- Ad in The Age 3 Oct 1964
- Written by: William Sterling
- Directed by: William Sterling
- Starring: Keith Michell Googie Withers
- Country of origin: Australia
- Original language: English

Production
- Running time: Part 1 - 35 mins Part 2 - 35 mins
- Production company: ABC

Original release
- Release: 8 July 1964 (Part 1 - Melbourne)
- Release: 7 July 1964 (Part 2 - Sydney),
- Release: 7 October 1964 (Part 2 - Melbourne)

= The First 400 Years =

 The First 400 Years is a 1964 Australian television play. It was filmed in Adelaide. The stars were performing in the play around Australia for J. C. Williamson's.

It screened in two parts.

==Premise==
A collection of scenes from the plays of William Shakespeare.

Part One was more comic consisting of:
- the wooing scene from Taming of the Shrew
- Katherin's plea to the Royal Court in Henry VIII
- the scene with Lance and his dog from Two Gentlemen of Verona
- the church scene between Beatrice and Benedict in Much Ado About Nothing.

Part two was more serious consisting of:
- two scenes from The Merchant of Venice
- the balcony scene from Romeo and Juliet
- the closing scene from Hamlet.

==Cast==
- Googie Withers
- Keith Michell
- Jeannette Serke
- Joan MacArthur
- Raymond Westwell
- Bruce Barry
- Alston Harvey
- Malcolm Phillips
- John Derum

==Original play==
The show was based on a play directed by Raymond Westwell for J.C. Williamsons. It premiered in Melbourne on 23 April 1964, the 400th anniversal of Shakespeare's birth.

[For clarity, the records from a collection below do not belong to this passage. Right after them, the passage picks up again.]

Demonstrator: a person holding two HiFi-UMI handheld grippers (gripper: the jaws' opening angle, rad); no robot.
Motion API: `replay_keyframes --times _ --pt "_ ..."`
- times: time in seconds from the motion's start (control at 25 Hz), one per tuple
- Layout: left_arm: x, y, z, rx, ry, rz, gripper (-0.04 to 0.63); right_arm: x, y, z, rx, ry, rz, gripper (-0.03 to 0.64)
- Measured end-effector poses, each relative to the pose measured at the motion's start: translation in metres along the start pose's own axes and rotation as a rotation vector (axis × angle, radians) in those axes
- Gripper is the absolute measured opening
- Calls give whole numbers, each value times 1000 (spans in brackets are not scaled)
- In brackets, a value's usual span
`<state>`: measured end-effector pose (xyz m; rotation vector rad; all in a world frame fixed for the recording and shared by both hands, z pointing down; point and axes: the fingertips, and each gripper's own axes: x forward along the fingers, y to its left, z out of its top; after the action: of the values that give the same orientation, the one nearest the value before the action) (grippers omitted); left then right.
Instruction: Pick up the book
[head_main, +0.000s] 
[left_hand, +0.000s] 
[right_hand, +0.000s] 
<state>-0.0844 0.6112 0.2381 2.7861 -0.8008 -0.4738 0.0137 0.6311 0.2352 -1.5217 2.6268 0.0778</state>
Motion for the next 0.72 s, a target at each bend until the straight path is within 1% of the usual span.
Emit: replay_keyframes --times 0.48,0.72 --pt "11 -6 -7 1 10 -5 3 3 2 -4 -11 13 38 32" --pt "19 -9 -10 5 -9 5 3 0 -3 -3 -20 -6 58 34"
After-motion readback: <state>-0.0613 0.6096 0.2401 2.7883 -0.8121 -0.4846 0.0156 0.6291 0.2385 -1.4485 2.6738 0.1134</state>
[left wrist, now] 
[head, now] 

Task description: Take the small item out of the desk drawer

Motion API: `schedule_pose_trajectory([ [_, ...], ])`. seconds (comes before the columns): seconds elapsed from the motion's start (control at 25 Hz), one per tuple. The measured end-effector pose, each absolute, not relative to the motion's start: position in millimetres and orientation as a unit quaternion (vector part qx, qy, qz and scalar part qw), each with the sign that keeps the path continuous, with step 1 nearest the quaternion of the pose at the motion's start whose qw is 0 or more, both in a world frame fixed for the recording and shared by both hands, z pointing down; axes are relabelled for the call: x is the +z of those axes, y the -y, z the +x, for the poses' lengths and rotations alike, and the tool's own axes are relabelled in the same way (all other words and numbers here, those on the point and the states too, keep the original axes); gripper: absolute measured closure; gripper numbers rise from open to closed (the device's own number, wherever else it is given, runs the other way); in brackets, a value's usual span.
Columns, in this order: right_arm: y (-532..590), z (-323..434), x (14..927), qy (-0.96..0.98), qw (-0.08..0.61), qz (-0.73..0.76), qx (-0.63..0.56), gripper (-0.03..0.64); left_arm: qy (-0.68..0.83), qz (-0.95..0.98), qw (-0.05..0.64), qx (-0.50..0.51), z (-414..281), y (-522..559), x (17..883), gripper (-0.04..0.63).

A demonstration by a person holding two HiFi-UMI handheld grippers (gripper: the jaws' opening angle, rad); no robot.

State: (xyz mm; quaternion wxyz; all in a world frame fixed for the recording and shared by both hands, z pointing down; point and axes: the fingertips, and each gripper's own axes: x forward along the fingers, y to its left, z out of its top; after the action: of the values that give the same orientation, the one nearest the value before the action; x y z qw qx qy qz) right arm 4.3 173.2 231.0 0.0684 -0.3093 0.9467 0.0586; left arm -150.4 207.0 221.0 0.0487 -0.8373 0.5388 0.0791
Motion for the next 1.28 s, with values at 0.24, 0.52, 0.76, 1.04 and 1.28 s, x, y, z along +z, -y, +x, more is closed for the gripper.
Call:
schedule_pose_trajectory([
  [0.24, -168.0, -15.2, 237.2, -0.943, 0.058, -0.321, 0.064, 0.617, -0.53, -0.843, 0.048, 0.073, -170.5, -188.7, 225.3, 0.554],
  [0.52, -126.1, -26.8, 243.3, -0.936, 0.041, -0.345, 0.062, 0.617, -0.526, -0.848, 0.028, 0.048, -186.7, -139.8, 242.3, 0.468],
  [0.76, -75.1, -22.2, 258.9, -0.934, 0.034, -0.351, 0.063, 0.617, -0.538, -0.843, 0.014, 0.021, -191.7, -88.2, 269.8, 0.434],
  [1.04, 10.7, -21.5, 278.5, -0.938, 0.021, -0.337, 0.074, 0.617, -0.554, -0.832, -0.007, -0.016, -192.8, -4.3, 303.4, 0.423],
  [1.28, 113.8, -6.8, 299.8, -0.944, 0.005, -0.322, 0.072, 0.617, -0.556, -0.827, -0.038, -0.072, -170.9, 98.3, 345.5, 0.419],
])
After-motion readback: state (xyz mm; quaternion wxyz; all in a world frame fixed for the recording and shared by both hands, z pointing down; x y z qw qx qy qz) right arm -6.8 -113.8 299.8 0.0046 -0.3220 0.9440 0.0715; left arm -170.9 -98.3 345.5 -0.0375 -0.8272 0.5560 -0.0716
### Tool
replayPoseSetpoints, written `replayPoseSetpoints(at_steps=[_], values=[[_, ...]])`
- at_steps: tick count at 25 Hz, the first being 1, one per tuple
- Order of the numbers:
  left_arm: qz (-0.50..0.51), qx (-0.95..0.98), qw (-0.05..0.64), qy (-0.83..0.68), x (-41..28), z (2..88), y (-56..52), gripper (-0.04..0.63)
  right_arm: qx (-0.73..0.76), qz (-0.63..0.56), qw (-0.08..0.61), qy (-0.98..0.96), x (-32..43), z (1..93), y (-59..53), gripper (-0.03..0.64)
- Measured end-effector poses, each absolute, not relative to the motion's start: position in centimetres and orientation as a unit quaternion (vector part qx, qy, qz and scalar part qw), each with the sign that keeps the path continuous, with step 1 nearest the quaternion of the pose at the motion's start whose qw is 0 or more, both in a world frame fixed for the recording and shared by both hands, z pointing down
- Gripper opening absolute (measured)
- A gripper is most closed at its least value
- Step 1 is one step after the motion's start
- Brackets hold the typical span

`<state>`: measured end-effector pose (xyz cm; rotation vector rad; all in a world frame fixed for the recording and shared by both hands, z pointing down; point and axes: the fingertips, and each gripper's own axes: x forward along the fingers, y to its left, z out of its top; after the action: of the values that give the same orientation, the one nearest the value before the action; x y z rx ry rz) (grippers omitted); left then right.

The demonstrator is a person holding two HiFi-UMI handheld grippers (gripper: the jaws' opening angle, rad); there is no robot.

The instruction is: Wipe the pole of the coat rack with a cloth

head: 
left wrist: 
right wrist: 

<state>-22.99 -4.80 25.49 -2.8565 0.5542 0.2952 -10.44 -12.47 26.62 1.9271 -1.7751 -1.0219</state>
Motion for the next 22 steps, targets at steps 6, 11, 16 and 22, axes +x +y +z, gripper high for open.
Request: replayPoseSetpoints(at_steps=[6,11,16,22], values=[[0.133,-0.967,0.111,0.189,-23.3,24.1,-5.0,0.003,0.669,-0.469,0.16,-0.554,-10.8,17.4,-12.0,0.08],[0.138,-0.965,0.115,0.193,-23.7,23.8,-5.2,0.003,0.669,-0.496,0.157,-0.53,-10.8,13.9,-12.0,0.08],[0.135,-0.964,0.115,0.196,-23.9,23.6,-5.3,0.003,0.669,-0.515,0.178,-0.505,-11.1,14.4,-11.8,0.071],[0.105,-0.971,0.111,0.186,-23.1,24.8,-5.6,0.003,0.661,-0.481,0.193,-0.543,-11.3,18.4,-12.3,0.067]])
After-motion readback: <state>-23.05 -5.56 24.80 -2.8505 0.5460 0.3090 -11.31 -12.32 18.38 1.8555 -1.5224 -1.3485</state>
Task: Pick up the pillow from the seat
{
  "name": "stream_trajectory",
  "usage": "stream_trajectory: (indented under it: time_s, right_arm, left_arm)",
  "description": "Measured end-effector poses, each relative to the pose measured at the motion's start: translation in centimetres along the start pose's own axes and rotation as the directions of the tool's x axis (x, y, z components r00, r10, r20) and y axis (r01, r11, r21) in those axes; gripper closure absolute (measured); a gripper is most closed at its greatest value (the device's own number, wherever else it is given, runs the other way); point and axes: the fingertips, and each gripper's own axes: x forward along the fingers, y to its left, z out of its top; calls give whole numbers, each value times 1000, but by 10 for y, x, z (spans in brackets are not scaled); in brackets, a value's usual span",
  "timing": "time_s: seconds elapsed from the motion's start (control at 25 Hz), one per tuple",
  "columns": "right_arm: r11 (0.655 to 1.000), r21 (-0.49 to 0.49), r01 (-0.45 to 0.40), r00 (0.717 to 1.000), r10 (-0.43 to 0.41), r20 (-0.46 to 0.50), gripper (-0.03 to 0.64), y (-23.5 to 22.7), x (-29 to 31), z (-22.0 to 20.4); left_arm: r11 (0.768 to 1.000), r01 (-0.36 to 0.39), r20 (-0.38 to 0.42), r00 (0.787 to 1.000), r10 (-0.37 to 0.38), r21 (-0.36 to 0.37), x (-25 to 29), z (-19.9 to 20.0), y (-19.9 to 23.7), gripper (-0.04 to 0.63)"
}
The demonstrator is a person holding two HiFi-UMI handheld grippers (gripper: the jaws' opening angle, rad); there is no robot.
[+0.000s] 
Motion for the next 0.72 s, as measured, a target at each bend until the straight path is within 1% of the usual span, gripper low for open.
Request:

"What a profligate waste of costumes," wrote Column 8 in Sydney Morning Herald.

==Production==
It was rehearsed and filmed in one day and the ABC's studios in Adelaide. Sterling said "Fortunately the stage production was almost ideal for TV. I tried to place the cameras in such a way that there was very little adjustment of movement and although the studio was smaller than the stage acting area, the production transposed well."

==Reception==
The Sunday Sydney Morning Herald reviewer said it "lit up the screen... these couple of superb artists in action. My only complaint is that 30 minutes was not long enough."

One viewer called it "dull, flat and unprofitable."